La patronne de l’agence de paparazzi BestImage Mimi Marchand, soupçonnée de « subornation de témoin » dans l'affaire des soupçons de financement libyen dans la campagne présidentielle de Nicolas Sarkozy en 2007, a été mise en examen et placée sous contrôle judiciaire ce samedi après deux jours de garde à vue, a-t-on appris aurpès de son avocate. « Elle conteste fermement les faits reprochés », a souligné Me Caroline Toby.

Michèle Marchand, surnommée « Mimi » dans le milieu de la presse people, avait été présentée à un juge d’instruction en vue dans une enquête pour « subornation de témoin » et « association de malfaiteurs », selon des sources proches du dossier  confirmant une information du Parisien.

Quatre autres gardes à vue

L’information judiciaire a été ouverte après un entretien accordé en novembre dernier par Ziad Takieddine à un journaliste de Paris Match, qui s’était rendu au Liban avec un photographe de BestImage.

Quatre autres personnes également placées en garde à vue ont aussi été déférées, selon une des sources proches du dossier.

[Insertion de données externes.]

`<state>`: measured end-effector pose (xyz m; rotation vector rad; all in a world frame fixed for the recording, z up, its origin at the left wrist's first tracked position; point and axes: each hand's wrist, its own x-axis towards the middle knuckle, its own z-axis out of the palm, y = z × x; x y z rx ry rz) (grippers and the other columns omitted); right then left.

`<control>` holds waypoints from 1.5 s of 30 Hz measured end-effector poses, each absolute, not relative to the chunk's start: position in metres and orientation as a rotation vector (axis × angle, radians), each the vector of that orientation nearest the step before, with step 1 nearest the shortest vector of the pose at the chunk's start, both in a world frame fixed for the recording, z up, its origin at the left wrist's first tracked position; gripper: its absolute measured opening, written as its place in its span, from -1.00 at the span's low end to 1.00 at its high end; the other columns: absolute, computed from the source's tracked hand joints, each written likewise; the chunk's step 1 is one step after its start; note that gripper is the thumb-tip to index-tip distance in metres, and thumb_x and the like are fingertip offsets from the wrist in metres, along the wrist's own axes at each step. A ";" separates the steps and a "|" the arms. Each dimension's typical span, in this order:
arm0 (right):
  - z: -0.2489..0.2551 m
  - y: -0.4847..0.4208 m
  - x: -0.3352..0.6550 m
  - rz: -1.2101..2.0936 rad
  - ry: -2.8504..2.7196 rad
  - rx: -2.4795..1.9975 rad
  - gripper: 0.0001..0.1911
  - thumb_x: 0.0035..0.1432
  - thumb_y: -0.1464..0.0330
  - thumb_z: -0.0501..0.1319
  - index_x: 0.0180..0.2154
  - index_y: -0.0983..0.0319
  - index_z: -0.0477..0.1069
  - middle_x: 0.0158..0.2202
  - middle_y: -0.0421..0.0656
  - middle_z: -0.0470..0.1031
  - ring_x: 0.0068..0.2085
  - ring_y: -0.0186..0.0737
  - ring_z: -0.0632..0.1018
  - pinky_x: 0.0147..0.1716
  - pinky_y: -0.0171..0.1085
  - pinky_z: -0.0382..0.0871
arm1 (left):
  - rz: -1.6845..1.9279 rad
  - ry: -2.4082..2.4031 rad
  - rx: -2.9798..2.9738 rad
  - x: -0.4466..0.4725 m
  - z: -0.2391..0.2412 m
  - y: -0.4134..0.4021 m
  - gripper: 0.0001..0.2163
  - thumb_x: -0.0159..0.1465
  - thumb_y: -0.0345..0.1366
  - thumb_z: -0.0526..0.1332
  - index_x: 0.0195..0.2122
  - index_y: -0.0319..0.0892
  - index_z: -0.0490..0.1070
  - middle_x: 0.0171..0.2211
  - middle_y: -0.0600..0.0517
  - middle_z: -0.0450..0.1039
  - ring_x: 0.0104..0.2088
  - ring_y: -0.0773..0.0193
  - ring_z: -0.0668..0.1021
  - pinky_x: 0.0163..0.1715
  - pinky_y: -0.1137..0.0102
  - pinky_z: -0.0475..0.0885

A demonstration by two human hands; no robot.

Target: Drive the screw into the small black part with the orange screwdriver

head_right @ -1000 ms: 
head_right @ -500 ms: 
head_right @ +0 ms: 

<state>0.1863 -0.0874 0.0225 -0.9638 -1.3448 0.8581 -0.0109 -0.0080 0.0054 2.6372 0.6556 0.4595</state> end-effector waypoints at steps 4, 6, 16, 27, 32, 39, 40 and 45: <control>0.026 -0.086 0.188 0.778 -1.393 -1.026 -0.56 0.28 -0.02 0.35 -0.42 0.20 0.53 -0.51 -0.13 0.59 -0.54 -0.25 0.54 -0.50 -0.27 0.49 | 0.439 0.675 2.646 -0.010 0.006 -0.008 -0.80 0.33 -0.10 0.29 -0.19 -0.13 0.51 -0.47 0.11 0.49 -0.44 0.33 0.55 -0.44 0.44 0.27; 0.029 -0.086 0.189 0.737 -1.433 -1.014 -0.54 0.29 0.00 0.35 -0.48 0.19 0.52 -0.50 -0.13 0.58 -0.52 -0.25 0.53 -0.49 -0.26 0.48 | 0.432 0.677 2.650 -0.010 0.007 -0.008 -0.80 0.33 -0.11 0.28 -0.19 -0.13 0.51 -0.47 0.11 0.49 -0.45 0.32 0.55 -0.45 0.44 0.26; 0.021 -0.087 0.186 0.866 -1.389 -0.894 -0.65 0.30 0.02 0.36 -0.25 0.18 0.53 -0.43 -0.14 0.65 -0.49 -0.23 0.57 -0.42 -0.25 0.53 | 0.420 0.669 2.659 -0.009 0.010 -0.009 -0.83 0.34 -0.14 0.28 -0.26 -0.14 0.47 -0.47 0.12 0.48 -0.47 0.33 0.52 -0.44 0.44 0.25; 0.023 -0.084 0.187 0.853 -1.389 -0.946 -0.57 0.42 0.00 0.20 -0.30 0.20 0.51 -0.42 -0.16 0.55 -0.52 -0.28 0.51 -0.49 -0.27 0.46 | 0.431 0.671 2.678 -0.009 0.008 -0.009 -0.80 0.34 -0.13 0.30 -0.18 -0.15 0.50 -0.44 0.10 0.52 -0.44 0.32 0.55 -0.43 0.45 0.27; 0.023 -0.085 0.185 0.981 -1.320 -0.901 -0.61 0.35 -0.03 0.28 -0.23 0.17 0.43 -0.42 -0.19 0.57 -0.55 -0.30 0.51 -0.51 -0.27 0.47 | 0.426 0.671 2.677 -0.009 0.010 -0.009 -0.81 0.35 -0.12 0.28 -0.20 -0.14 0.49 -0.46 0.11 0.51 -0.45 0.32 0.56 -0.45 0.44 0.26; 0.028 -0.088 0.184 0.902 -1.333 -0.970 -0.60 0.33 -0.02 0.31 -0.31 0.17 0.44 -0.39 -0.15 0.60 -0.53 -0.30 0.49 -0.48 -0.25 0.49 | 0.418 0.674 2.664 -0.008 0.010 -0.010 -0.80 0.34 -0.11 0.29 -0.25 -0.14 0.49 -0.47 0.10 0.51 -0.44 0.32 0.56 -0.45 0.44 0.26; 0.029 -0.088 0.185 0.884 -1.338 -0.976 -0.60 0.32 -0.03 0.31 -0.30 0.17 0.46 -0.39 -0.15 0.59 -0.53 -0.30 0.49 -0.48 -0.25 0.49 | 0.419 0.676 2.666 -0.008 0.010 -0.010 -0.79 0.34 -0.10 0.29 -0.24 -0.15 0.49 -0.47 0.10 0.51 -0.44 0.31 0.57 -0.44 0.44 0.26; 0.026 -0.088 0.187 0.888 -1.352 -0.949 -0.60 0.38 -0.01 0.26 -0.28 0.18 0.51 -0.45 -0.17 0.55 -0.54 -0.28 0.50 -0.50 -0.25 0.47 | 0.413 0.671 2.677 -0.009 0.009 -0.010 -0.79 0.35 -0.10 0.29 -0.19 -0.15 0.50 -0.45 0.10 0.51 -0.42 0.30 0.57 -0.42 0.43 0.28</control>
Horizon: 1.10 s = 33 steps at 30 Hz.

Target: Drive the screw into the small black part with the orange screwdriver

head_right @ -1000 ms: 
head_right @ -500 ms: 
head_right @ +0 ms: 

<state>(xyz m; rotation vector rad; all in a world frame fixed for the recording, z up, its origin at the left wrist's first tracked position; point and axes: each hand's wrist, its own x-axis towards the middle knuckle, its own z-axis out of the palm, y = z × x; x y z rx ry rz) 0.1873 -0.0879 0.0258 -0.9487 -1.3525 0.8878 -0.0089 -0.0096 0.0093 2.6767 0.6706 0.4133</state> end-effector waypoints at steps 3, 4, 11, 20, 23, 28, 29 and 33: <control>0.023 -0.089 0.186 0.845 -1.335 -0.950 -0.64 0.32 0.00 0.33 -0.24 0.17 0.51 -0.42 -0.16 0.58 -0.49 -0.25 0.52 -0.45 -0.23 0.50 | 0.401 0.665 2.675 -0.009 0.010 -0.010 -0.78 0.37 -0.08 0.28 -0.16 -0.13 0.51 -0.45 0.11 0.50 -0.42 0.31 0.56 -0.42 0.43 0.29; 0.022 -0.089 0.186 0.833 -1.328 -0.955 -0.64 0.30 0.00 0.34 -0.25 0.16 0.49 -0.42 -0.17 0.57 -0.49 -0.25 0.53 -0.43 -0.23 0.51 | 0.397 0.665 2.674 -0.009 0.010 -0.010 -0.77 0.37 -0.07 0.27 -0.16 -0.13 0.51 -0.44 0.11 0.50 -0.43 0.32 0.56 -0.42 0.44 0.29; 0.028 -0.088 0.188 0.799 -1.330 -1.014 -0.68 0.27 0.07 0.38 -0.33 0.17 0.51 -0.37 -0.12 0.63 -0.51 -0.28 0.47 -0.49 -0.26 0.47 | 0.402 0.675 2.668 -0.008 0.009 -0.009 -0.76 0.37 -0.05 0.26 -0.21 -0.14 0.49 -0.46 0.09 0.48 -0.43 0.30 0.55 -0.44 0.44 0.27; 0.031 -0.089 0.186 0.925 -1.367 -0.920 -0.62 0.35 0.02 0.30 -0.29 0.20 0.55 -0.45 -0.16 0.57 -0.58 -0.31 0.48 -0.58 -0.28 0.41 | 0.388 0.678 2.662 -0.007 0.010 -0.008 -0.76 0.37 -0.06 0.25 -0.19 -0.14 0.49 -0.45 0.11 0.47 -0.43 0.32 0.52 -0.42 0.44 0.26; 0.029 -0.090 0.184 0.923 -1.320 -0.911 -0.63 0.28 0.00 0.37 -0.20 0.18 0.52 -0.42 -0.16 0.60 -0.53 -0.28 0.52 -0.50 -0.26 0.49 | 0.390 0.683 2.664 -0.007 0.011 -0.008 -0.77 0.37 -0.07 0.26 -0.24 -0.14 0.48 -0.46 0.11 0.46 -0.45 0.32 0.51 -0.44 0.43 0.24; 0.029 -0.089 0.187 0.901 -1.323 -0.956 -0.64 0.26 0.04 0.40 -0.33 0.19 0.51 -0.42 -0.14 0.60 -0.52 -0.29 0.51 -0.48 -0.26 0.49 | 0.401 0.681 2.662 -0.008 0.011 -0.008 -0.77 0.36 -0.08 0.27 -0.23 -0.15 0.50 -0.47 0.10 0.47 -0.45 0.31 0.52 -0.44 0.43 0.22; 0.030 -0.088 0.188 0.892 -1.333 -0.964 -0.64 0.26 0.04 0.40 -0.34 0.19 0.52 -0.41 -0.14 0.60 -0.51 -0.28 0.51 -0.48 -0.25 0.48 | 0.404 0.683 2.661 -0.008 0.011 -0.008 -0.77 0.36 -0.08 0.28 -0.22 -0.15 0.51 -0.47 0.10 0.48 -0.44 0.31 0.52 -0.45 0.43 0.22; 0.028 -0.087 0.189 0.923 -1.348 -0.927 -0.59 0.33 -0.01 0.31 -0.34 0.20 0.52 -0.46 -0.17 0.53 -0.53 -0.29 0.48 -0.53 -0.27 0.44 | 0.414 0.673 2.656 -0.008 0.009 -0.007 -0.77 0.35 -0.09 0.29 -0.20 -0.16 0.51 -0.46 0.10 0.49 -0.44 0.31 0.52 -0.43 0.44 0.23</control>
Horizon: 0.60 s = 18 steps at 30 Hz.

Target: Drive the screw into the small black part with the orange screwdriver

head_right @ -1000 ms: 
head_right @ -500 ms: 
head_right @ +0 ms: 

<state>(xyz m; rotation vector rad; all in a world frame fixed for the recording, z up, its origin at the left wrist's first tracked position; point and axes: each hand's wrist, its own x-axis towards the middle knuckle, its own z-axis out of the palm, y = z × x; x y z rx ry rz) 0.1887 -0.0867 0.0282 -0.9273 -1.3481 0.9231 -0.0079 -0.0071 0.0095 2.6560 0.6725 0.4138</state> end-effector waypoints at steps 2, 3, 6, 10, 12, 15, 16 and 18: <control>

Trois de ces personnes sont le publicitaire Arnaud de la Villesbrunne, ancien directeur de l’agence Publicis, l’homme d’affaires Pierre Reynaud et Noël Dubus, un homme condamné pour escroquerie. Le journaliste de Paris Match, François de Labarre, avait aussi été placé en garde à vue jeudi mais il avait été libéré dans la soirée, sans poursuite à ce stade.

Dans cette interview accordée en novembre 2020, Ziad Takieddine avait retiré ses déclarations contre Nicolas Sarkozy, après dans un premier temps l’avoir accusé d’avoir touché de l’argent pour sa campagne présidentielle du dirigeant libyen Mouammar Kadhafi.

« La vérité éclate », avait immédiatement triomphé l’ancien chef de l’Etat.

Deux mois plus tard, interrogé le 14 janvier à Beyrouth par les juges d’instruction Aude Buresi et Marc Sommerer chargés du dossier libyen, l’intermédiaire, connu pour sa versatilité, avait déclaré qu’il ne confirmait « pas les propos » de l’entretien, prétendant qu’ils avaient été « déformés » par Paris Match, qui « appartient à un ami de Sarkozy ».

Selon Le Parisien, Noël Dubus, qui s’est rendu à deux reprises à Beyrouth pour y rencontrer M. Takeddine avant sa rétractation, aurait bénéficié de versements suspects, via M. Villesbrunne, qui était un des prestataires de la campagne présidentielle de M. Sarkozy. Selon Libération, l’homme d’affaire Pierre Reynaud aurait, quant à lui, avancé à M. Dubus des fonds à remettre à M. Takieddine.